Farming cluster

Your plotter and farmer logs literally say sector plotting both started and finished successfully. It would be helpful to know what hardware you’re running on and other details. See how vexr was providing feedback above.

The issue in your case is that communication between plotter and farmer didn’t quite work correctly, so it would help to know what you’re running each component on and what logs you have on NATS server because I suspect it did drop some messages.

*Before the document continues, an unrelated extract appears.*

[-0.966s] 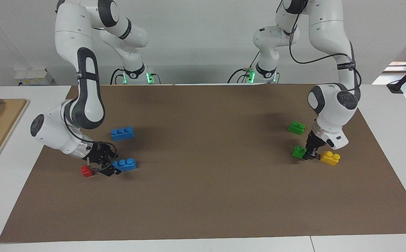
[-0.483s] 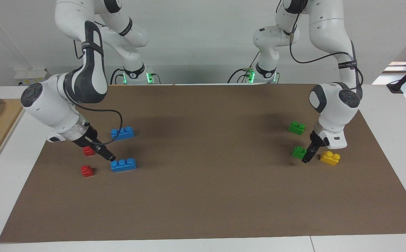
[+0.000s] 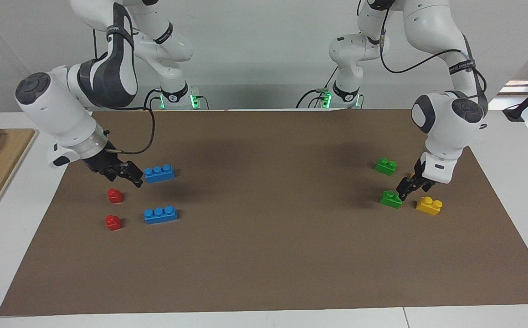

UPD: I’m particularly interested in reproducing those ping/acknowledgment timeouts locally so I can fix them.

System Specs

Role: NATS
CPU: Dual Socket 2680v3 24 cores (48 threads)
Link: 10g

Role: Cache, Controller, Plotter, Farmer (Farmer-1)
Dual Socket 7742 128 cores (256 threads)
Cache: 200GiB
Plots: 1.9TB * 32
Link: 100g

Role: Farmer (Farmer-2)
Dual Socket 2687v4 24 cores (48 threads)
Plots 1.9TB * 32
Link: 10g

Errors

Plotter

  • subspace_farmer::cluster::plotter: Response sending ended early

  • subspace_farmer::cluster::nats_client: Acknowledgement wait timed out request_type=subspace_farmer::cluster::plotter::ClusterPlotterPlotSectorRequest response_type=subspace_farmer::cluster::plotter::ClusterSectorPlottingProgress

  • WARN subspace_farmer::plotter::cpu: Failed to send error progress update error=send failed because receiver is gone

  • WARN {public_key=e864a74422319ea6c26790b2407c7b0cc47ba4ac168e10d8a147b846c77a9040 sector_index=1860}: subspace_farmer::cluster::nats_client: Unexpected acknowledgement index received_index=1 expected_index=0 request_type=subspace_farmer::cluster::plotter::ClusterPlotterPlotSectorRequest response_type=subspace_farmer::cluster::plotter::ClusterSectorPlottingProgress 01000000

Controller

  • 2024-05-11T20:44:33.690066Z WARN subspace_farmer::utils::piece_validator: Received invalid piece from peer piece_index=62270 source_peer_id=12D3KooWRYcpaSsfmYm3YfinT7auP7XiBYT2KA9A1P98Mt5p8wQ2

Observations

Cache, Controller, Plotter, Farmer

  • 16 * INFO async_nats: event: connected displayed at the start of each. If threads, perhaps combine them, or number them to show why the same message is being repeated.

Other

  • If not implemented, bumping replotting thread pools size on Plotter to match plotting thread pools size as default would make sense if the idea is to better consolidate resources with clustering.

Logs

NATS (Only the last three lines are from this test)
Cache
Controller
Farmer-1
Farmer-2
Plotter

New build is cooking: Snapshot build · subspace/subspace@25ab72c · GitHub

It should improve situation with NATS-related messaging resulting in acknowledgement/ping errors, this is achieved by limiting piece retrieval concurrency to 100 pieces at any time and is also correlated to size of the connections pool to NATS (reduced from 16 in previous build to 4).

It is also possible to run multiple components in the same process if desired by separating them with -- (all will share the same pool of connections to NATS as well). Example of running cache and plotter together:

subspace-farmer cluster --nats-server nats://IP:4222 \
    cache \
        path=/path/to/cache,size=SIZE
    --
    plotter

Plotter warnings are te same as before and should be resolved in new build.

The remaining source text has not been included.